Concepts#

This library is a collection of DataFusion extensions that enable distributed query execution. You can think of it as normal DataFusion, with the addition that some nodes are capable of streaming data over the network using Arrow Flight instead of through in-memory communication.

Key terminology:

  • Stage: a portion of the plan separated by a network boundary from other parts of the plan. A plan contains one or more stages, each separated by network boundaries.

  • Task: a unit of work in a stage that executes a plan in parallel to other tasks within the stage. Each task in a stage runs on a different worker with its own plan variant — pre-specialized at planning time for the subset of data it is responsible for.

  • Network Boundary: a node in the plan that streams data from a network interface rather than directly from its children nodes.

  • Worker: a physical machine listening to serialized execution plans over an Arrow Flight interface. A task is executed by exactly one worker, but one worker executes many tasks concurrently.

concepts.png

You’ll see these concepts mentioned extensively across the documentation and the code itself.

Public API#

Some other more tangible concepts are the structs and traits exposed publicly, the most important are:

SessionStateBuilderExt#

An extension trait for SessionStateBuilder that provides with_distributed_planner(). This registers a custom query planner that transforms single-node DataFusion query plans into distributed query plans after physical planning.

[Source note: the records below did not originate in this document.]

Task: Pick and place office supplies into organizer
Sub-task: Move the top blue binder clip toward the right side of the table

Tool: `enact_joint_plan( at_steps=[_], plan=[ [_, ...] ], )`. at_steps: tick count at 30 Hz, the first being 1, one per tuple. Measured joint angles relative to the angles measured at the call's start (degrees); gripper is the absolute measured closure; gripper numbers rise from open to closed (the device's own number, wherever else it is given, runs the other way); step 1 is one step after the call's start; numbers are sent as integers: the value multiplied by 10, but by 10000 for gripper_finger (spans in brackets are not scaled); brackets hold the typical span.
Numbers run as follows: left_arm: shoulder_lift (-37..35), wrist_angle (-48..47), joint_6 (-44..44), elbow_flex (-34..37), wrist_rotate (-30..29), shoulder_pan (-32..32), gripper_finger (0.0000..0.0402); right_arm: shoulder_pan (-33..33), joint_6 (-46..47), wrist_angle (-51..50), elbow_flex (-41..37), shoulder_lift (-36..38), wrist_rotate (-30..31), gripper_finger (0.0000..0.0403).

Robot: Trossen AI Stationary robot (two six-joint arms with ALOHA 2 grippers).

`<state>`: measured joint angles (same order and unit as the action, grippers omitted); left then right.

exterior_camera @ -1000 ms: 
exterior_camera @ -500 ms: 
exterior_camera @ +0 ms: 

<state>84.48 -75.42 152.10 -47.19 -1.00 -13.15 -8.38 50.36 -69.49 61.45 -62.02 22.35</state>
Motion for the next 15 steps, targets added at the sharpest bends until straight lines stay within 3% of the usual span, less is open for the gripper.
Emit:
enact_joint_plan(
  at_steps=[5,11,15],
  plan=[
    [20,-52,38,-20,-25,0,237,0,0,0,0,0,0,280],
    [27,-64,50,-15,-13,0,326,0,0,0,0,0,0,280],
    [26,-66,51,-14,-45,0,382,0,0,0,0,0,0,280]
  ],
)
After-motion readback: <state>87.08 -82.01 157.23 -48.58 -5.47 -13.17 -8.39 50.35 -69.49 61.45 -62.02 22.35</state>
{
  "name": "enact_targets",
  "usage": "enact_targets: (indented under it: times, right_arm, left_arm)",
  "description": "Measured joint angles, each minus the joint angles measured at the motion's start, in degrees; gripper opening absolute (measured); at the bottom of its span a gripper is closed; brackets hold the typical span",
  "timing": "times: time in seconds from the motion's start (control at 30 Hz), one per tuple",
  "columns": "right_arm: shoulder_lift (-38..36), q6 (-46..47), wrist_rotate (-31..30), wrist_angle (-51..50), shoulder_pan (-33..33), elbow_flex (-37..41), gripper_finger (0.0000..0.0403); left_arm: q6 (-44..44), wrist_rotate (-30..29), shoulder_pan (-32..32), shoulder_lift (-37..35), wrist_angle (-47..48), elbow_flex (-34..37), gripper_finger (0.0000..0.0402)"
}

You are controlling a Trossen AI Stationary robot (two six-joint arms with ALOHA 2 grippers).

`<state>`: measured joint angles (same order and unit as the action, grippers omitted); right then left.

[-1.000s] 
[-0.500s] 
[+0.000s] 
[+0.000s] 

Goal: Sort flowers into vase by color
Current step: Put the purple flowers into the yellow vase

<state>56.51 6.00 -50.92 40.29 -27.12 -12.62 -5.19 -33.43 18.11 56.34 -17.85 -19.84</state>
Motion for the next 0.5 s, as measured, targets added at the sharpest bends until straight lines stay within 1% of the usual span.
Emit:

It builds the distributed plan from bottom to top, injecting network boundaries at appropriate locations based on the nodes present in the original plan.

Worker#

gRPC server implementation that integrates with the Tonic ecosystem and listens to serialized plans that get executed over the wire.

Users are expected to build these and spawn them in ports so that the network boundary nodes can reach them.

WorkerResolver#

Determines the available workers in the Distributed DataFusion cluster by returning their URLs.

Different organizations have different networking requirements—from Kubernetes deployments to cloud provider solutions. This trait allows Distributed DataFusion to adapt to various scenarios.

TaskEstimator#

Estimates the number of tasks required in the leaf stage of a distributed query.

The number of tasks each stage has is determined from bottom to top. This means that leaf stages will decide how many tasks they need to execute based on the amount of data their leaf nodes will pull. Upper stages will have their number of tasks reduced or increased depending on how much the cardinality of the data was reduced in previous stages.

DistributedTaskContext#

An extension present during the ExecutionPlan::execute() that contains information about the current task in which the plan is being executed.

For built-in file-based plans (DataSourceExec), data partitioning is handled automatically at planning time via DistributedLeafExec: each task receives a pre-built plan variant with its own isolated file groups, so no runtime dispatch is needed.

For custom leaf nodes that need to dispatch work themselves, DistributedTaskContext exposes task_index and task_count so execution logic can select the appropriate data subset. For example, task 0 of 3 might return the first third of rows, task 2 the last third, and so on. See the TaskEstimator documentation for guidance on which approach to use.

ChannelResolver#

Optional extension trait that allows to customize how connections are established to workers. Given one of the URLs returned by the WorkerResolver, it builds an Arrow Flight client ready for serving queries.